Vice President Al Gore translated the US motto, E pluribus unum, as “out of one, many,” rather that its proper translation, “out of many, one.” If his predecessor had made the same reversal of meaning, we probably could have read it in the media rather than in a medical editorial in Kansas Medicine.
Dr. Marion Jenkins, anesthesiologist, who declared President Kennedy dead on November 22, 1963 at Parkland Memorial Hospital ER died on November 21, 1994, at the age of 77. He also treated Lee Harvey Oswald and Jack Ruby… One physician treated the assassinated, the assassin, and the assassin of the assassin.
The budget of the medical staff distributed at the last American River Staff meeting included the following staff salaries (half paid by the hospital) Chief of Staff: $50,000; Chief Elect: $25,000; Chair of Surgery: $15,000; Secy/Treas, Chairs of Med, ObGyn, Peds, FP, QAC, URC: each $10,000… One comment overhead at the meeting, “No wonder our leaders are hospital whores…” Perhaps we ought to move forward to the time when we again donate a year or three for medical staff services to maintain our integrity. We can not have it both ways.

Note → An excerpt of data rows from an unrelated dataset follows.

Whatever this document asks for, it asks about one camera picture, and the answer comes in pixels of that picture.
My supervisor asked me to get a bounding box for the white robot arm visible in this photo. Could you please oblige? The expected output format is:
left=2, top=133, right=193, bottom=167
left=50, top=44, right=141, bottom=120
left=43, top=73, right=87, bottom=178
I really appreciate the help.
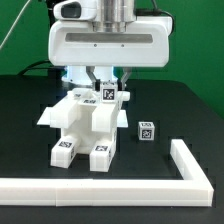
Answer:
left=48, top=0, right=174, bottom=89

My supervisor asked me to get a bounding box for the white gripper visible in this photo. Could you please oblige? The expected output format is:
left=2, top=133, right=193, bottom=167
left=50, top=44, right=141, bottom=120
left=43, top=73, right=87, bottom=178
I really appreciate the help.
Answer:
left=48, top=16, right=172, bottom=91

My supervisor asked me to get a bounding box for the white chair back frame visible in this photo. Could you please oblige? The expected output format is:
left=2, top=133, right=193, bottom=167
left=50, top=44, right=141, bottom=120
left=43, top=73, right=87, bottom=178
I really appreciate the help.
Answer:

Alan M. Garber, M.D., Ph.D., internist and health care economist at the VA Medical Center, Palo Alto, and Stanford, states that cutting waste is not going to solve all the issues of health care reform. There has been a dramatic growth in the number of medical procedures being performed. A detailed breakdown of Medicare expenditures from 1985 to 1989 show payments for office visits grew by only 11%, but for selected procedures, e.g. CABG, by 17%; PTCA, by 79%; and MRI, by 407%. He feels that cutting waste will come down to cutting procedures. The feds won’t say, “We won’t cover bone marrow transplants because they cost too much.” They will say, “We won’t cover it because it hasn’t been proven effective.”
Harold Fine, a former federal auditor with the Dept of Energy’s inspector general, alleged that UC Berkeley and its two nuclear weapons labs fraudulently diverted $232 million from their intended projects during the late 1980’s and 1990’s. The Feds dismissed their own audits and refused to press charges. Fine then sued the university on behalf of the nation’s taxpayers in 1991. The Feds then joined UC in fighting Fine saying an employee is not eligible to sue. Fine has now obtained court permission to sue on behalf of us, the taxpayers.
We recently had GE come out to service our dishwasher. It took about 15 minutes of the service man’s time and about $25 worth of parts. The bill was $188 including travel and one hour minimum… An elderly lady reported that she called a service man to change a light bulb in her cathedral entry way. It took him only a few minutes. But the $45 travel plus $45 minimum charge did add up to $90 to change a light bulb… Do all service people make more than physicians for making house calls? If you have other examples, please telephone or fax them to my private office number, 488-5880, day or night.
The British Columbia Medical Assn reports an unusually large return on their membership survey with a margin of error of 1.4%. A majority of 62% believe their current system is headed for trouble and 67% take issue with the government’s scheme for change–regionalization. An overwhelming 88% favor reducing universal coverage to a defined, limited set of essential “core” services with the private sector filling in the rest… Unfortunately, those are the same services that insurance can best cover. Elective hospitalizations and surgery always lead to abuse and can’t be insured. That’s like expecting our car insurance to pay for a paint job because we’re tired of the present look.